10.緊急時の対応の手順があらかじめ定められ、その訓練が定期的なされていること。
11.校内感染の予防等、安全・衛生面の管理に十分留意すること。


(2)地域における体制整備
  1.医療機関、保健所、消防署等地域の関係機関との日頃からの連絡体制が整備されていること。
  2.都道府県教育委員会等においては、総括的検討・管理が行われる体制の整備が継続的になされていること。

(3)主治医との関係
  1.健康状況について十分把握できるよう、事前に主治医から対象となる児童生徒等に関する病状について説明を受けておくこと。
  2.看護師が書面による必要な指示を主治医から受けていること。また、教員が日常的・応急的手当を行う場合については、主治医がそのことを書面により同意していること。

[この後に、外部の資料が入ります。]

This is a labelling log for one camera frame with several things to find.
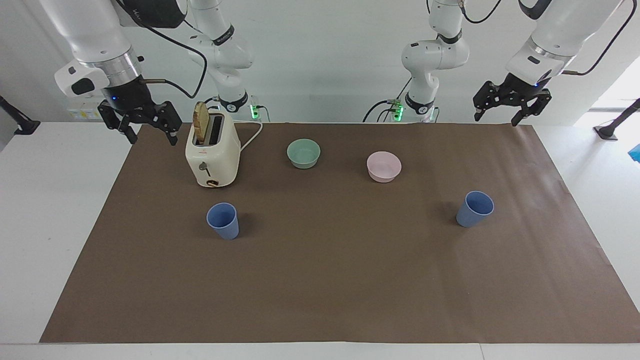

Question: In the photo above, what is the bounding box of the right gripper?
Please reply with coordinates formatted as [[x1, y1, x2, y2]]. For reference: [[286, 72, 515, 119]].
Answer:
[[97, 80, 182, 147]]

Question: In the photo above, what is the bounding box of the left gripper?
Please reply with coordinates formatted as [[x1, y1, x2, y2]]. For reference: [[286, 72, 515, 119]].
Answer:
[[472, 73, 553, 127]]

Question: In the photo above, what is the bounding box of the toast slice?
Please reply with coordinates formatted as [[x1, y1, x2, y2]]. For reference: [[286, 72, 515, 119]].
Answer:
[[193, 101, 211, 143]]

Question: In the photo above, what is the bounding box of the cream white toaster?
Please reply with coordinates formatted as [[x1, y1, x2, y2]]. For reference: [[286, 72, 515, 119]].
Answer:
[[185, 110, 242, 189]]

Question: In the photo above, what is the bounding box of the black stand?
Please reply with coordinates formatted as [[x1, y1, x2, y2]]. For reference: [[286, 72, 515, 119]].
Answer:
[[593, 98, 640, 141], [0, 95, 41, 136]]

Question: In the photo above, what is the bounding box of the blue cup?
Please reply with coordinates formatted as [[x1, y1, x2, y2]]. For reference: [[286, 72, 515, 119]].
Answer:
[[206, 202, 240, 241], [455, 190, 495, 229]]

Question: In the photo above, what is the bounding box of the pink bowl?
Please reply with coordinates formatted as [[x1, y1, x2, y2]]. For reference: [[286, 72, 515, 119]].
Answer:
[[366, 151, 402, 184]]

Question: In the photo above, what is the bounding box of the green bowl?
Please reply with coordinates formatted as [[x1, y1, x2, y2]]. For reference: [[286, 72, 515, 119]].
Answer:
[[286, 138, 321, 170]]

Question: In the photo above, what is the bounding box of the black cable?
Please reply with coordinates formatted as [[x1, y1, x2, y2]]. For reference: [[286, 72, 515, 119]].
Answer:
[[362, 77, 414, 124], [459, 0, 503, 25], [114, 0, 209, 99], [561, 0, 627, 77]]

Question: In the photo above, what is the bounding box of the white toaster cord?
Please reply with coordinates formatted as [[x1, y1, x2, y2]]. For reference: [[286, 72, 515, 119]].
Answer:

なお、定期的または適宜、主治医との間で当該児童生徒等に関して連絡を取り合うこと。
  3.事前に当該行為について、主治医から十分説明を受けていること。
  4.当該行為の結果について、主治医に定期的に報告すること。
  5.万一異常が認められた場合、主治医に速やかに連絡をとり、その指示の下に適切な対応をとること。

(4)保護者との関係
  1.看護師及び教員による対応に当たっては、医療的ケアの実施を学校に依頼する旨の保護者からの申請を書面で提出させること。
  2.前項の申請は、看護師及び教員の対応能力には限りがあることを学校が保護者に対して十分説明の上、保護者がこの点について正しく理解していることが前提であること。
  3.健康状況について十分把握できるよう、事前に保護者から対象となる児童生徒等に関する病状についての説明を受けておくこと。
  4.対象となる児童生徒等の病状について、当該児童生徒等が登校する日には、連絡帳等により、保護者との間で十分に連絡を取り合うこと。
  5.万一異常が認められた場合、保護者に速やかに連絡をとり、対応について相談すること。
  6.医療的ケアを学校が行うことについて、書面により対象となる児童生徒等の保護者の同意を得ていること。

(5)事前の一般的研修
 学校が日常的・応急的手当を教員に行わせるに当たっては、学校は当該教員 に日常的・応急的手当のための一般的研修を受けさせること。その際、日常的・応急的手当の各行為についての一般的なマニュアルが作成され適宜更新されていること。なお、看護師も、必要に応じ、当該研修を受けるようにすること。

(6)当該児童生徒等に係る日常的・応急的手当の研修
  1.学校が教員に対して日常的・応急的手当を行わせるに当たっては、主治医等の行う当該児童生徒等に対する日常的・応急的手当の研修を、当該児童生徒等の保護者の立ち会いの上、受けさせること。なお、看護師も当該研修を受けること等により、当該児童生徒等の病状及び個別的な留意点の把握に努めること。
  2.1の研修は、主治医等が、当該研修の結果当該教員が日常的・応急的手当を行うことが可能と判断した場合に、これを修了する。
  3.学校は、主治医等から、  1の研修により研修を受けた教員が、日常的・応急的手当を行うことが適当であるかどうかの意見の提出を受けること。
  4.1の研修に際して、教員は、主治医等の指導の下、(5)の一般的なマニュアルに当該児童生徒等に関する留意点を加えた当該児童生徒等に係るマニュアルを作成し、主治医の承認を得ること。なお、マニュアルは、主治医等の判断により、チェックリストの形式をとることも認められること。
※(5)及び(6)の具体的な研修内容については、別添を参考とすること。


(7)医療的ケアの実施
看護師が対応する場合
  1.看護師による対応に当たっては、看護師は、主治医から当該児童生徒等に関する書面による必要な指示を受けること。
  2.保護者は、当該児童生徒等が登校する日には、その日の当該児童生徒等の病状及び医療的ケアを希望する旨記載した連絡帳を作成し、当該児童生徒等に持たせること。
  3.看護師は、 2の連絡帳を当該児童生徒等の登校時に確認すること。
  4.看護師は、実施の際、特に気付いた点を連絡帳に記録すること。
  5.1の書面及び 2の連絡帳は、学校に保管すること。
  6.看護師は主治医等に対して、連絡帳に基づいて定期的な報告を行うこと。
  7.万一異常があれば直ちに中止し、保護者及び主治医等に連絡し、必要な応急的措置をとること。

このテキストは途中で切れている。